Since LibreOffice 4.0 now uses the the same ICU-based regexp engine as AOO 3.4, it also suffers from the same formatting-related problems. Regexp-based search and replace operations now affect a text portion’s formatting, even though no style-related operation was specified.

For example, the regexp search "([:alnum:]) replaced with “$1 to replace straight quotes with curly quotes affects the formatting (specifically, italics in this case are removed from part of the text portion).

This seems to suggest that search and replace operations using regular expressions now not only operate on the underlying text content, but also interfere with the text’s *representation*, which is of great concern since one of the most important principles of both AOO and LibO is that they are supposed to cleanly separate the “model” or content structure from the “frame” or visible representation of the content.

This bug yields an underlying question: does the ICU regexp engine really allow clean seperation between content and presentation?

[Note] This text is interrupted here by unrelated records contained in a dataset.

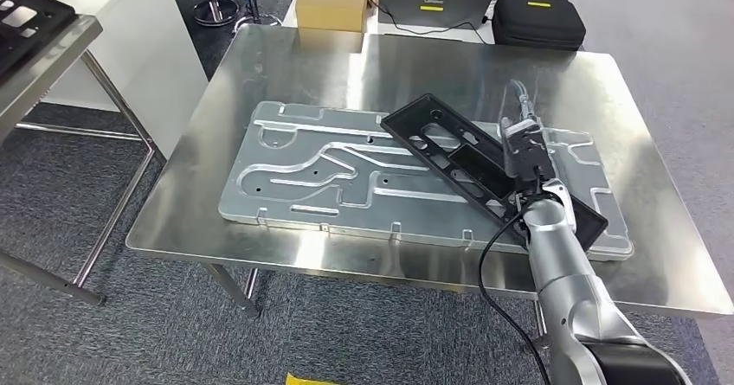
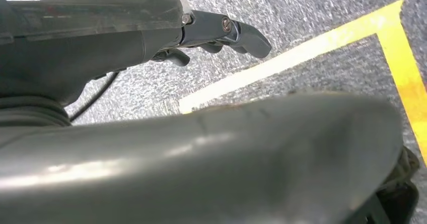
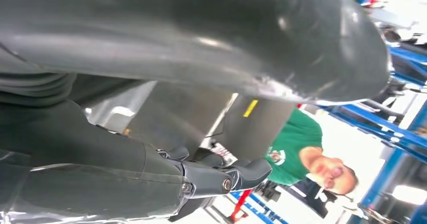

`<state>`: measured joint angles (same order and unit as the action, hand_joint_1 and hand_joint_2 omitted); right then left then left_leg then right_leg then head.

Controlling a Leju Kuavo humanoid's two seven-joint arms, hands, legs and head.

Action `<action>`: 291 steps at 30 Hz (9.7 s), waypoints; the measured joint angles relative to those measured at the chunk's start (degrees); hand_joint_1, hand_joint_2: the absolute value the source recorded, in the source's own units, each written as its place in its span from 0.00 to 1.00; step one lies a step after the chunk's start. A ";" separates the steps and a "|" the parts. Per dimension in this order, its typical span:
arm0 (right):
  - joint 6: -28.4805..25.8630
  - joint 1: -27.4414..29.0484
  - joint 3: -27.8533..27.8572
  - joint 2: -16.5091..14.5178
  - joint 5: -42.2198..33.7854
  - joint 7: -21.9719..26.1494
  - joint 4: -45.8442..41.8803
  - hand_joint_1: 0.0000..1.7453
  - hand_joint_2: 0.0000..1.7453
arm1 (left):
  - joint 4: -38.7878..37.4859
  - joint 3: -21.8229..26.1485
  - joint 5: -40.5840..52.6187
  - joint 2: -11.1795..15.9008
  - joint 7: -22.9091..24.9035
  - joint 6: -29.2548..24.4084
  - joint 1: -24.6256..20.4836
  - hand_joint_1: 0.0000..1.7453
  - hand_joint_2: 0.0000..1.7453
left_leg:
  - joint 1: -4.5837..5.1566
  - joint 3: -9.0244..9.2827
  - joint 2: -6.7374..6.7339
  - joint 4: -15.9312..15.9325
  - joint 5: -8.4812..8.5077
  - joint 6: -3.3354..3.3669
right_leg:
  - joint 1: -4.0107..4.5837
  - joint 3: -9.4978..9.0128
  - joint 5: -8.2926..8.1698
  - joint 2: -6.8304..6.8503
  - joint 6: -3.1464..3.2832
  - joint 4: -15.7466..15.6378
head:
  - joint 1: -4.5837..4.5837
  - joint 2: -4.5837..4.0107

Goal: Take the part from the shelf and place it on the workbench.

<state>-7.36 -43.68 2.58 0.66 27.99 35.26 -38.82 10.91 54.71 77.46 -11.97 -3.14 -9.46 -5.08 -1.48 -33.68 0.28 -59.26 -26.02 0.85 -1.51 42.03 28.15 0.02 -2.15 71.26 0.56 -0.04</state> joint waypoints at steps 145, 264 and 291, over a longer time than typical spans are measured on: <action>-1.14 43.73 -1.68 -8.84 -18.14 1.14 -54.76 0.00 0.00 | 0.07 3.30 -2.08 0.17 1.98 -4.77 -0.66 0.00 0.00 | 1.74 8.15 -0.72 4.06 -4.27 0.80 | 0.99 -4.37 -6.56 0.41 0.93 -13.23 | -0.79 0.00; -10.04 40.24 22.20 -2.79 -18.80 -31.50 27.48 0.00 0.00 | 0.07 0.96 2.58 1.20 6.00 -1.67 0.46 0.00 1.00 | 1.16 3.22 3.68 0.36 -2.76 -0.06 | 1.23 -8.25 -2.40 -5.42 2.18 -12.60 | -0.93 0.00; -9.86 40.63 20.34 -3.67 -16.98 -35.13 28.15 0.00 0.00 | 0.07 0.78 1.59 1.46 5.96 -2.17 -1.39 0.00 1.00 | 1.27 0.61 -0.38 -9.78 -6.78 -0.87 | 1.11 -9.45 -1.80 -2.77 2.88 -12.87 | -1.09 0.00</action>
<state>-17.23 -3.05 22.92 -3.01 11.01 0.13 -10.67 10.97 55.49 79.05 -10.51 2.83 -11.63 -6.46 -0.22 -33.07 -0.10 -69.04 -32.80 -0.03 -0.40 32.58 26.34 -2.75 0.73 58.39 -0.52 -0.04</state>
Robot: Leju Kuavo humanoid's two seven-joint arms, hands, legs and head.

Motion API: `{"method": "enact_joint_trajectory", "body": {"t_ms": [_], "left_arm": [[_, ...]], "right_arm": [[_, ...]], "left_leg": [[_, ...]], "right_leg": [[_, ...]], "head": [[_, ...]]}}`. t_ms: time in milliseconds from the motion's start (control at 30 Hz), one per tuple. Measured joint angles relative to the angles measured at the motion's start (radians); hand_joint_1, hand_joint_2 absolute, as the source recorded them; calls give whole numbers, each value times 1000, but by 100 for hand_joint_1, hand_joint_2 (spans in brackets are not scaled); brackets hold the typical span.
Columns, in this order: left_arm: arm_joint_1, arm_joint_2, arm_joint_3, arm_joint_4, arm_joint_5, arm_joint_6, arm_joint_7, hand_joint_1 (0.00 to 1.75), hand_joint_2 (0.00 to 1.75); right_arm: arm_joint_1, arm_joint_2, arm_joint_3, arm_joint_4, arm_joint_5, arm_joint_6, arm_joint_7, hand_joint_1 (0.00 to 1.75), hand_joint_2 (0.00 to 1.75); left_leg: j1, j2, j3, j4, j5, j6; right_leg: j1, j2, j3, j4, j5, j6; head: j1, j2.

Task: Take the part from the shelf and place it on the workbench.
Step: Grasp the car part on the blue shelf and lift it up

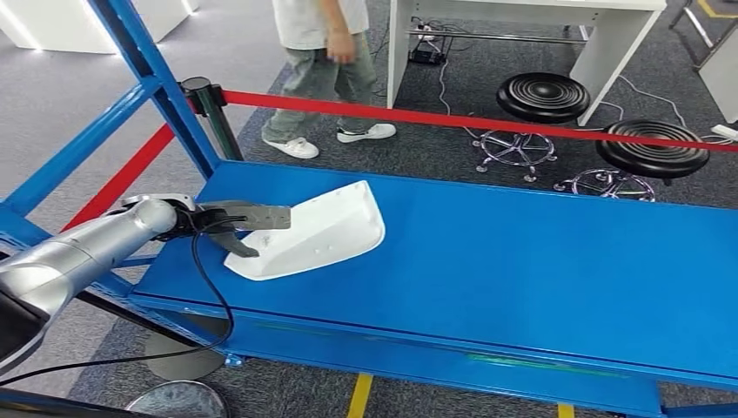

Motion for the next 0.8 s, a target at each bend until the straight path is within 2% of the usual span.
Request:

Is the problem solely related to AOO and LibO’s implementation of ICU or is there an inherent problem in ICU?

It appears necessary for the LibO project to fix this bug by themselves and independently of AOO, since it is assumed that LibO will not re-base their code on AOO’s in the future. The fact that AOO once thought that the bug was fixed but then changed their mind and realized that they were not sure is troubling.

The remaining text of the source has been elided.